Als er 1892 errichtet wird, ist der Feuerturm von Bukarest das höchste Gebäude der Stadt. 1989, beim Aufstand gegen die kommunistische Diktatur, ist er es längst nicht mehr, aber er war Zeuge eines ereignisreichen Jahrhunderts. Victor Stoica, dessen Familie seit Generationen Feuerwehrmänner stellt und beim Turm lebt, ist der erste, der mit dieser Tradition bricht. Aber sein Leben, das von einem tückischen Verrat gebrandmarkt ist, steht doch ganz im Zeichen des Turms. Victor, Opfer der Repression, der durch die Hölle gehen musste, erlebt 1989 wider Erwarten, dass es doch möglich ist, auf Freiheit und Glück zu hoffen.

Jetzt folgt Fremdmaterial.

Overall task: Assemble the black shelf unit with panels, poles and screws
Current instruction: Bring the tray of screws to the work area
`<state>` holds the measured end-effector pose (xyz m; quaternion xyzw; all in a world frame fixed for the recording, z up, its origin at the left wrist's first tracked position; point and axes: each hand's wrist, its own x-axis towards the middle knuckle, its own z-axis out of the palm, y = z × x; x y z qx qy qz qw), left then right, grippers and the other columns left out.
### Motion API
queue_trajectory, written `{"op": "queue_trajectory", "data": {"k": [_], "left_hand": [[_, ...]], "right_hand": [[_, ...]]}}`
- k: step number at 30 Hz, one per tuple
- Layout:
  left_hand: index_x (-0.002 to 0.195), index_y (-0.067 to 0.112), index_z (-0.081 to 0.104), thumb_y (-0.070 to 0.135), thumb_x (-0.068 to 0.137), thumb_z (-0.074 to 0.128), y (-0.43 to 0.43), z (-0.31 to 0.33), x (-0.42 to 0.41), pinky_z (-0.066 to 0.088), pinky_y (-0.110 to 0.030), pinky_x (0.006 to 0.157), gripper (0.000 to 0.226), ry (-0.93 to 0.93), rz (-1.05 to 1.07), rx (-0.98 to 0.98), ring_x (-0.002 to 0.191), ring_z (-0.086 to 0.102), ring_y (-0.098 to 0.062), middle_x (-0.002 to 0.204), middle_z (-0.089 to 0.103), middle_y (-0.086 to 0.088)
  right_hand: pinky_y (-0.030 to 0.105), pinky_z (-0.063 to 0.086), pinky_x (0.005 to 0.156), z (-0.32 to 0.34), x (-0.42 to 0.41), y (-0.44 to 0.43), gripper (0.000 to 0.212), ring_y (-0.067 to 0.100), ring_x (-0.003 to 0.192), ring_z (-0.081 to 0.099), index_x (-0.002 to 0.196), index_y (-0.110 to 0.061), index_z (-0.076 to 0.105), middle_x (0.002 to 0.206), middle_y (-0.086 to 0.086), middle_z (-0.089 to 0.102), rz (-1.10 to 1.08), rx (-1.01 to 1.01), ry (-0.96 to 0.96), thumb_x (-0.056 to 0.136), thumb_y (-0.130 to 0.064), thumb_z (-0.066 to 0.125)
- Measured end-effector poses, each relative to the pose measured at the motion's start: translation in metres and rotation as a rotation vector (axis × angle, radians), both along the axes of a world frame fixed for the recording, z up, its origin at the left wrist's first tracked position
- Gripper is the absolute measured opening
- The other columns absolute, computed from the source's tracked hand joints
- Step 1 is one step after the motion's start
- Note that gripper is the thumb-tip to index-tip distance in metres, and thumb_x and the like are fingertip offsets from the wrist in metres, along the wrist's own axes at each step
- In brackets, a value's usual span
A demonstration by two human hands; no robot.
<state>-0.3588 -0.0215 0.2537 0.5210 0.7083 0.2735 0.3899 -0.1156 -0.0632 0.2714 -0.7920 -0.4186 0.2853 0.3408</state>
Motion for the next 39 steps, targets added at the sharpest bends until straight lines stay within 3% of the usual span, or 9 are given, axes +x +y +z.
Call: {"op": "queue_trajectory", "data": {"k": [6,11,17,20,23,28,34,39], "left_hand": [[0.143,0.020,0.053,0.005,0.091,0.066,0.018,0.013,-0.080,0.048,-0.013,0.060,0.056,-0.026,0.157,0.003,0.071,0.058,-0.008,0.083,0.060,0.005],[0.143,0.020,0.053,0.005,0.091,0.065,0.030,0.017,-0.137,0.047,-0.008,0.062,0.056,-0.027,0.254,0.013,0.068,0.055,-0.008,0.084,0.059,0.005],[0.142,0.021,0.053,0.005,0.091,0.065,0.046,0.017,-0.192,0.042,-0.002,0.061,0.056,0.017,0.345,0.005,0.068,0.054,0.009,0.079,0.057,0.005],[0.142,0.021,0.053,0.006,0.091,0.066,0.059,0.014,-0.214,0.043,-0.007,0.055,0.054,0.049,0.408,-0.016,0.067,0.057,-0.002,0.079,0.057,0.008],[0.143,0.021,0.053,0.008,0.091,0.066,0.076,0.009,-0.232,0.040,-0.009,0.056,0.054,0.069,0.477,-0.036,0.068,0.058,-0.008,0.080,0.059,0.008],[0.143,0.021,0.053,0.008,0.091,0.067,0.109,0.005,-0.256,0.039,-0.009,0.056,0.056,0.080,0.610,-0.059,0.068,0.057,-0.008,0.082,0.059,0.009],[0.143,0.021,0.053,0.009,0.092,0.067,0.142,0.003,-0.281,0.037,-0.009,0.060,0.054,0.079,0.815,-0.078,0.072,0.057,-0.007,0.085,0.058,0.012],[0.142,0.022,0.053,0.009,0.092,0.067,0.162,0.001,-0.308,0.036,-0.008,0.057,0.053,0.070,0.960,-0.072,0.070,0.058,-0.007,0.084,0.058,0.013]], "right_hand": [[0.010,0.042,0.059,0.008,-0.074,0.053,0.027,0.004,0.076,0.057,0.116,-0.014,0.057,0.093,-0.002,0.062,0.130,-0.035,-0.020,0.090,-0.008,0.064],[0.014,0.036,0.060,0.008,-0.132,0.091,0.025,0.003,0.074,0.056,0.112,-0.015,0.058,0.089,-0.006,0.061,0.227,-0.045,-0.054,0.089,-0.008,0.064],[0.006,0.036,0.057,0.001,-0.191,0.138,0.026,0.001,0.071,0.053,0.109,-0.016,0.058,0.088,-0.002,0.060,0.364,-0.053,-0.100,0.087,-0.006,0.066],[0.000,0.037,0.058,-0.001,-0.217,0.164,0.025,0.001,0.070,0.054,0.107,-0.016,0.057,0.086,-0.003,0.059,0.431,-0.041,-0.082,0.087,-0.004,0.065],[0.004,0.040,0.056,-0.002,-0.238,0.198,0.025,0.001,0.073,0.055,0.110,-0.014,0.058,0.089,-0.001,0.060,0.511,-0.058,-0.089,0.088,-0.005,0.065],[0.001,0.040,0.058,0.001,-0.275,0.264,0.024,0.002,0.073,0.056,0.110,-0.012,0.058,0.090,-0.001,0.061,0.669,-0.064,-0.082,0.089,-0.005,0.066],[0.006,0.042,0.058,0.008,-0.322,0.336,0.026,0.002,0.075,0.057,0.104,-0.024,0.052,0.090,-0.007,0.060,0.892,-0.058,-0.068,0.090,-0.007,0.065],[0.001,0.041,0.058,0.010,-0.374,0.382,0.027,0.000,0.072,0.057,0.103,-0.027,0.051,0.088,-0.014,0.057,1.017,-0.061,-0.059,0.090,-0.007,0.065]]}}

In „Der Feuerturm“ schildert Catalin Dorian Florescu ein ganzes Jahrhundert in Bukarest, von der Errichtung des Titel gebenden Turms bis hin zur Revolution 1989, als Demonstrationen, Unruhen und Kämpfe erst mit dem Ende des politischen Systems und schließlich mit der Hinrichtung des Diktators Ceaucescu und seiner Frau endeten. Und so schwer das Leben der Figur Victor Stoika bis dahin war, lässt ihn die neue erlangte Freiheit dann doch wieder Hoffnung schöpfen. Ein großartiger Roman, eine bewegende Geschichte, die durchaus einige Parallelen zu aktuellen Ereignissen aufweist. Für mich war es der erste Roman von Florescu, den ich gelesen habe, ich werde aber ganz sicher noch einige nachholen. Unbedingt lesen.